Two pounds of each for me please.

Thanks!


----------



## Lynn_Theesfeld (Feb 21, 2010)

*Re: Quick pre-sell for Jan!*

I'll take 5 lbs of Cherry Almond.

Lynn


----------



## 2Sticks (Dec 13, 2007)

*Re: Quick pre-sell for Jan!*

Thank you so much Ladies!!!

Apple Berry Picnic has met the minimum :biggrin

Cool Citrus Bsil needs 7 more lbs to meet minimum

Cherry Almond needs 13 more lbs to make the minimum

I think we're gonna make it!


----------



## hsmomof4 (Oct 31, 2008)

*Re: Quick pre-sell for Jan!*

Tamera, any word on Honey? I am going to need some soon and I'll wait a little if it will be in the not-to-distant future....


----------



## 2Sticks (Dec 13, 2007)

*Re: Quick pre-sell for Jan!*

Yes Stacey, it will be on the sell for Feb. Vicki gave me the thumbs up on this one. Wow, we went through enough samples!


----------



## SherrieC (Oct 26, 2007)

*Re: Quick pre-sell for Jan!*

Oh good thing you asked that question, I was going to order a lb of honey from somewhere to get by.
Since I have never tried either, I'd like one lb of each. Thank you SherrieC AKA Sheryl Clifton
CHERRY ALMOND
B.B.W. COOL CITRUS BASIL "Type


----------



## 2Sticks (Dec 13, 2007)

*Re: Quick pre-sell for Jan!*

Thank you Sheryl !!!!


----------



## hsmomof4 (Oct 31, 2008)

*Re: Quick pre-sell for Jan!*

Ok, now I need to check my supplies and see if I can make it that long. I just got a HUGE wholesale order! Woo-hoo!


----------



## 2Sticks (Dec 13, 2007)

*Re: Quick pre-sell for Jan!*

:woohoo Stacey!!! You go girl :biggrin


----------



## fattyaddie (Oct 24, 2011)

*Re: Quick pre-sell for Jan!*

Ill take (2) lbs of each cherry almond & cool citrus basil
Thanks
Jenene


----------



## Dorit (Apr 20, 2011)

*Re: Quick pre-sell for Jan!*

I'd like 2 pounds of Cherry Almond, pay for it and have you hold until Honey comes in and will pick up all at one time.
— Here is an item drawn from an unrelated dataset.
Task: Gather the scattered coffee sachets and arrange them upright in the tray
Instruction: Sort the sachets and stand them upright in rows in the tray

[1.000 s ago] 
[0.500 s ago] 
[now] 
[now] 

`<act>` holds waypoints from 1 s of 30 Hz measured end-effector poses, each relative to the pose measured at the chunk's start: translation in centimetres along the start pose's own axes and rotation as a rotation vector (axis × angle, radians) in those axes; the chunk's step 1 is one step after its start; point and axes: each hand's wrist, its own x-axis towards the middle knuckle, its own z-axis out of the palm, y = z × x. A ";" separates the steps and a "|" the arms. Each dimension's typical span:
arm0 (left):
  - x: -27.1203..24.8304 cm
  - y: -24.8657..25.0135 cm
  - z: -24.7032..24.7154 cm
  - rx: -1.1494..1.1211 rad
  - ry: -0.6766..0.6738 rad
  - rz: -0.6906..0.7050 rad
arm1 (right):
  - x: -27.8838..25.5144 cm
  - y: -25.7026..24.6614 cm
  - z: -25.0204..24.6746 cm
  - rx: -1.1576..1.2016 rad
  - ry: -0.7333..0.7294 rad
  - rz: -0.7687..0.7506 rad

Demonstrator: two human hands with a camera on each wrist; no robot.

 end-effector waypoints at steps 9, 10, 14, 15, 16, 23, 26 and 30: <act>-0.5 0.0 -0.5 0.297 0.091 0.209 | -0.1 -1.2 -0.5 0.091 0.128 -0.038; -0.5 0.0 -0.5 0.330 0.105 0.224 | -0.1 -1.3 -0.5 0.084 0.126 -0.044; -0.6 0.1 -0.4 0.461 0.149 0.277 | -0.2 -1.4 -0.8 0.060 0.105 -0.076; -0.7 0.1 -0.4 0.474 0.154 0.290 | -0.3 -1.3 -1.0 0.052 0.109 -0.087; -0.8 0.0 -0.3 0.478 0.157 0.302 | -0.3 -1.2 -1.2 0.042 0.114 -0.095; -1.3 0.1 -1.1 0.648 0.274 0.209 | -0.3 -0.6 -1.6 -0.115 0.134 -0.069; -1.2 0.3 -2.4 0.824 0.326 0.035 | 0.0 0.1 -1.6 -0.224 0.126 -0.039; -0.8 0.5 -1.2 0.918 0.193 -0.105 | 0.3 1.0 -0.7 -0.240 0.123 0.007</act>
Dorit


----------



## 2Sticks (Dec 13, 2007)

*Re: Quick pre-sell for Jan!*

Thank you Jenene & Dorit 

Cool Citrus Basil...1 lb from minimum 
Cherry Almond.......8 lbs away from minimum

We still have a few days, we can make it on that Cherry Almond!


----------



## NPgoats (Mar 18, 2010)

*Re: Quick pre-sell for Jan!*

Ok I want 1 lb of each.
How often do you reorder these and other FO's? If I like them I'll want more.
Thanks, Linda


----------



## 2Sticks (Dec 13, 2007)

*Re: Quick pre-sell for Jan!*

Thank you Linda. It depends on how quickly I start getting requests for a fragrance. Od course some are done more often that others. For instance, we did OMH in Oct and I am planing of offering it again next month.


----------



## Dorit (Apr 20, 2011)

*Re: Quick pre-sell for Jan!*

Tamara, sorry to keep changing my mind :/. I'd like 5 pounds of Cherry Almond, and that's my final answer. Just to show that I mean it this time, bill me today and I will pay immediately. Dorit


----------



## 2Sticks (Dec 13, 2007)

*Re: Quick pre-sell for Jan!*

You rock Dorit! dance:


----------



## IndyGardenGal (Jun 11, 2009)

*Re: Quick pre-sell for Jan!*

A lb of each, please.


----------



## 2Sticks (Dec 13, 2007)

*Re: Quick pre-sell for Jan!*

Thank you Mary


----------



## NPgoats (Mar 18, 2010)

*Re: Quick pre-sell for Jan!*

If I like the Cherry Almond more than a pounds worth I know who"s door to go knocking on...Dorit!!! lol
Wish I could smell them all before they came up for a "quick sell" then I'd know how much to buy. LOL
Linda


----------



## 2Sticks (Dec 13, 2007)

*Re: Quick pre-sell for Jan!*

I wish there was a way to get samples to everyone, but we'd all go broke :lol :lol

Now that the sell has closed, I have sent out invoices to everyone both here and on FB for your FO's. I'll get them ordered just as soon as I receive payment from everyone  This sale turned ot great! Thank you everyone for helping!!!! dance:


----------



## 2Sticks (Dec 13, 2007)

We are packing boxes and I will start to invoice tonight. SHip or Hold???? If it is paid this evening or by 11:30 AM, it will ship out tomorrow. Please let me know if you want your FO's shipped


----------



## Lynn_Theesfeld (Feb 21, 2010)

hold for me please! I'll get everything sent when Love Spell gets shipped in


----------



## IndyGardenGal (Jun 11, 2009)

Ship please!


----------